In 1999, he took a break from singing to enroll at the Mountview Academy of Theatre Arts, graduating 3 years later with a BA (Hons) in Acting. The school found out about his singing background after he'd completed his first year of study and tried to pressure him to transfer to their Musical Theatre course, but Macarthy refused. After graduating, he briefly returned to session singing, but soon decided to focus his efforts on acting instead.

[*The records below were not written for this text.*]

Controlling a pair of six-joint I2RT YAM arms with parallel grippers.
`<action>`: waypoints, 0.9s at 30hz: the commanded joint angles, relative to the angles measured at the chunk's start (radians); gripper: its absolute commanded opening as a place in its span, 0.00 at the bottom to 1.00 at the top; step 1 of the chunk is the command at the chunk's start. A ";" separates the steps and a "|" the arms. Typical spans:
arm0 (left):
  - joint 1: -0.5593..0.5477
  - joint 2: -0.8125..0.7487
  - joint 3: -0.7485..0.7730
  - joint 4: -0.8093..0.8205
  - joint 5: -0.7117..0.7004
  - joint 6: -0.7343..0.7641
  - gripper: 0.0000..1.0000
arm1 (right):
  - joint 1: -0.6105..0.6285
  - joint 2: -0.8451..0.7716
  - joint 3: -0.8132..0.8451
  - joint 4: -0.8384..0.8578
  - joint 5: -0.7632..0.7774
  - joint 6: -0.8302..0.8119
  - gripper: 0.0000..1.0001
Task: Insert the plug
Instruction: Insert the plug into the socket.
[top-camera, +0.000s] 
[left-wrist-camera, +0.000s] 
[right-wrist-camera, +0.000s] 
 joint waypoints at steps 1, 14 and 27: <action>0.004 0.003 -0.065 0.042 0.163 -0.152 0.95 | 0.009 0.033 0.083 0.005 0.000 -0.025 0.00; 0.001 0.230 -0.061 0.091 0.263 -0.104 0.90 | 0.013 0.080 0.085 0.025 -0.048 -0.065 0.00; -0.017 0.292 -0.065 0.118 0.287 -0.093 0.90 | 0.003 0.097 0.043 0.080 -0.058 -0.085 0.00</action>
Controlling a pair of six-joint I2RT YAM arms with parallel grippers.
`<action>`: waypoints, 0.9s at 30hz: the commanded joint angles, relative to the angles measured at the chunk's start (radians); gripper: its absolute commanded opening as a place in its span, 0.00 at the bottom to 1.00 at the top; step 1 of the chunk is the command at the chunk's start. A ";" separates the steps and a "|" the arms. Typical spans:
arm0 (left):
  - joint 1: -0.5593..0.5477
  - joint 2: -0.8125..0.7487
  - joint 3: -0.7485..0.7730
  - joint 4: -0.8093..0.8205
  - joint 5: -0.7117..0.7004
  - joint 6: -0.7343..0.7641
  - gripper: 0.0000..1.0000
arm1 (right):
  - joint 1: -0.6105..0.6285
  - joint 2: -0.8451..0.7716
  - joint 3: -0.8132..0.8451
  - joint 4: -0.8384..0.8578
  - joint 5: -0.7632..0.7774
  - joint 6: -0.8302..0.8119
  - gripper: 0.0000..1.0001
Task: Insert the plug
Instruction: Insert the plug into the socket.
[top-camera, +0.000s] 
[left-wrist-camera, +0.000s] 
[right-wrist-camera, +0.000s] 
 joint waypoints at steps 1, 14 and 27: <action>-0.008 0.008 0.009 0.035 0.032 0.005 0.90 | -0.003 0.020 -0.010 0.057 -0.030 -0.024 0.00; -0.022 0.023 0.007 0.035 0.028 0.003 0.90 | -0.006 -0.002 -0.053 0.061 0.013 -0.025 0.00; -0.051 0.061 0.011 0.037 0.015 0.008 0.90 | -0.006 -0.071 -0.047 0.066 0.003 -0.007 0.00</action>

His first movie appearance was in Danny Boyle's 2004 feature Millions, in which he played the Ugandan martyr Gonzaga, followed by appearances in A Touch of Frost, Doctors, EastEnders, Torchwood and the Anthony Horowitz mini-series Collision; he also played the male lead in the supernatural thriller Patient 17, which went on to win the London Independent Film Festival award for Best Sci-Fi/Horror Feature in 2012. Cornelius has also worked extensively on the stage, appearing in a wide variety of productions both in the UK and internationally, including the Garrick Theatre (One Flew over the Cuckoo's Nest with Christian Slater and Alex Kingston), the Royal National Theatre (Welcome to Thebes, with David Harewood and Nikki Amuka-Bird), Chichester Festival Theatre (Antony & Cleopatra with Kim Cattrall), the Guthrie Theatre (Our Country's Good, with Out of Joint Theatre Company ), East West Theatre Company in Sarajevo and Belarus Free Theatre.

In August 2022, Variety announced Macarthy would be joining Peacock’s new TV adaptation of Vampire Academy by Julie Plec and Marguerite McIntyre as a recurring guest star.